Only the pictures are to be left out; please reproduce everything else in the data exactly.
** Material provided follows **
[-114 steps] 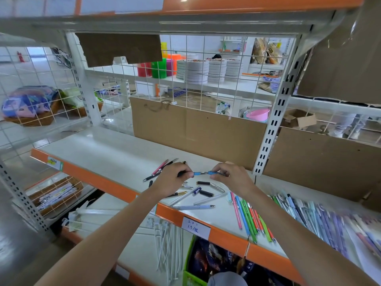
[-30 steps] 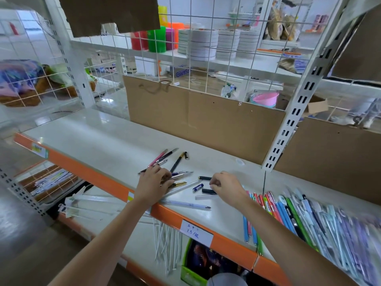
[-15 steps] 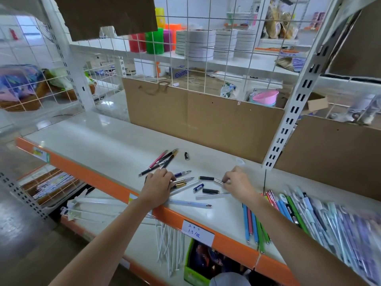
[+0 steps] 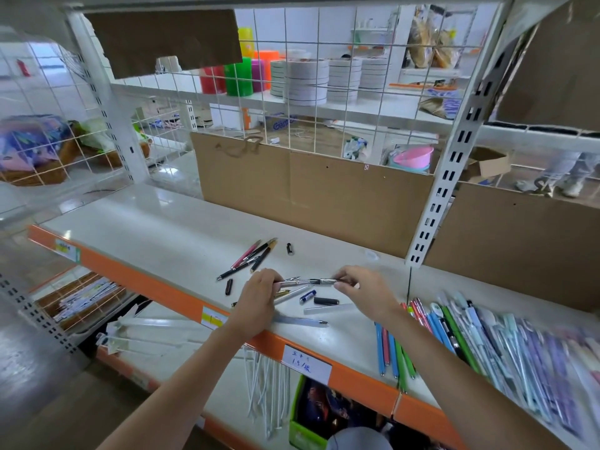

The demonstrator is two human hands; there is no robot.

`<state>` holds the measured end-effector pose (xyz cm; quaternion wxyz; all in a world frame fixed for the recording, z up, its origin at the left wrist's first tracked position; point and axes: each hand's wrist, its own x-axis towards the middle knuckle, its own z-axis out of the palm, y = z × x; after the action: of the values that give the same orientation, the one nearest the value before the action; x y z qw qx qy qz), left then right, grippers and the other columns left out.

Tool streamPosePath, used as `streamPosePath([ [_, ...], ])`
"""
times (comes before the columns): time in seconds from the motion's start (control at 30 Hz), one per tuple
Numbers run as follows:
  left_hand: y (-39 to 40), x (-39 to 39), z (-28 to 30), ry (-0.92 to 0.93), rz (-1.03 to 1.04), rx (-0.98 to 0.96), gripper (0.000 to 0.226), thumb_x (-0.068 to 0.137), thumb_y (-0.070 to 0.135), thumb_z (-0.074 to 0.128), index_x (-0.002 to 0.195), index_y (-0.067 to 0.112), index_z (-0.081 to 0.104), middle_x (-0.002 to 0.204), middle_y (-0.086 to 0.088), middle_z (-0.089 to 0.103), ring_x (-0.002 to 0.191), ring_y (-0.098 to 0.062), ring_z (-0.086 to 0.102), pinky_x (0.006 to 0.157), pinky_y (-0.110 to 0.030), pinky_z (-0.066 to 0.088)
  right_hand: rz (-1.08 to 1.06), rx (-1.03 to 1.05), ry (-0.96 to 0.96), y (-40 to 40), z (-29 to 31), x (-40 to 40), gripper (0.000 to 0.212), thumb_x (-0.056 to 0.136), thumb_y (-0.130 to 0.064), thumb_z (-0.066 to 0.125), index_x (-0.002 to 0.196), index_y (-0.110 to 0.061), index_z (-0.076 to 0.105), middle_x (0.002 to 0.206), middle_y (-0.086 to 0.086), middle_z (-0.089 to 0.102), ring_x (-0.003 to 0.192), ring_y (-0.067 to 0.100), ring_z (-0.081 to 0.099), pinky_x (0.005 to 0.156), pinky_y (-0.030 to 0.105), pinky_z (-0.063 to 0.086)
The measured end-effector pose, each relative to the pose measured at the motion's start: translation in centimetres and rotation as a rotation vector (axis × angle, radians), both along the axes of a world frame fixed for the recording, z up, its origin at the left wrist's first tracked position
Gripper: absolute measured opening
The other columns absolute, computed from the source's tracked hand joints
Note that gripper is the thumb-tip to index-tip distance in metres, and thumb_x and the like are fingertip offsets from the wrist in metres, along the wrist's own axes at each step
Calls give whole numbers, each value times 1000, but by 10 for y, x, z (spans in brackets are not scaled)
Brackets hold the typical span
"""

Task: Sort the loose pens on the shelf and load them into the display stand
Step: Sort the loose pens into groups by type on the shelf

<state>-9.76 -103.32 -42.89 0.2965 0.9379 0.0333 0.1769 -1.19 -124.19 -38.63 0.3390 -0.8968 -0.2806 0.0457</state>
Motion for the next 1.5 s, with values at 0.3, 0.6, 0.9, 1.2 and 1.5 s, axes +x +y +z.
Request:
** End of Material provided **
Response below:
[-114 steps] 
[-30 steps] 
[-15 steps] 
[+0 steps] 

The demonstrator is two human hands; there is no robot.

`<state>` holds the measured end-effector pose (xyz cm; quaternion wxyz; all in a world frame fixed for the recording, z up, its origin at the left wrist's first tracked position; point and axes: each hand's wrist, its own x-axis towards the middle knuckle, its own z-axis out of the palm, y = z × x; after the action: of the values that give the same orientation, the one nearest the value before the action; x y z qw qx qy qz), left then right, grippers and the other columns left out.

Tool streamPosePath, used as `streamPosePath([ [_, ...], ])`
"""
times (comes before the columns): time in seconds from the motion's start (control at 30 Hz), one per tuple
Numbers run as follows:
  left_hand: y (-39 to 40), x (-39 to 39), z (-28 to 30), ry (-0.92 to 0.93), rz (-1.03 to 1.04), rx (-0.98 to 0.96), gripper (0.000 to 0.226), thumb_x (-0.068 to 0.137), thumb_y (-0.070 to 0.135), thumb_z (-0.074 to 0.128), index_x (-0.002 to 0.195), index_y (-0.067 to 0.112), index_z (-0.081 to 0.104), middle_x (-0.002 to 0.204), middle_y (-0.086 to 0.088), middle_z (-0.089 to 0.103), ring_x (-0.002 to 0.191), ring_y (-0.098 to 0.062), ring_z (-0.086 to 0.102), pinky_x (0.006 to 0.157), pinky_y (-0.110 to 0.030), pinky_z (-0.066 to 0.088)
  right_hand: rz (-1.08 to 1.06), rx (-1.03 to 1.05), ry (-0.96 to 0.96), y (-40 to 40), z (-29 to 31), x (-40 to 40), gripper (0.000 to 0.212), thumb_x (-0.056 to 0.136), thumb_y (-0.130 to 0.064), thumb_z (-0.066 to 0.125), index_x (-0.002 to 0.196), index_y (-0.110 to 0.061), index_z (-0.076 to 0.105), middle_x (0.002 to 0.206), middle_y (-0.086 to 0.086), middle_z (-0.089 to 0.102), ring_x (-0.003 to 0.192), ring_y (-0.067 to 0.100), ring_z (-0.081 to 0.099), pinky_x (0.005 to 0.156), pinky_y (-0.030 to 0.105), pinky_z (-0.063 to 0.086)
The measured end-effector pose, each relative to the pose measured at the motion's start: translation in centimetres and rotation as a rotation vector (axis × angle, radians), both along the axes of a world frame fixed for the recording, z up, its origin at the left wrist's first tracked position
Gripper: absolute measured opening
The other columns absolute, computed from the source's tracked hand joints
Note that gripper is the thumb-tip to index-tip distance in metres, and thumb_x and the like are fingertip offsets from the wrist in metres, along the wrist's own axes at each step
Calls give whole numbers, each value times 1000, but by 10 for y, x, z (spans in brackets are not scaled)
Brackets hold the typical span
"""

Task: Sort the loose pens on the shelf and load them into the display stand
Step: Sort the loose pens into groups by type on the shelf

<state>-9.76 -103.32 -42.89 0.2965 0.9379 0.0333 0.1769 -1.19 -124.19 -38.63 0.3390 -0.8968 -0.2806 0.0457</state>
Motion for the next 1.5 s, with values at 0.3, 0.6, 0.9, 1.2 and 1.5 s, axes +x +y +z.
Request:

This answer leaves nothing further to address.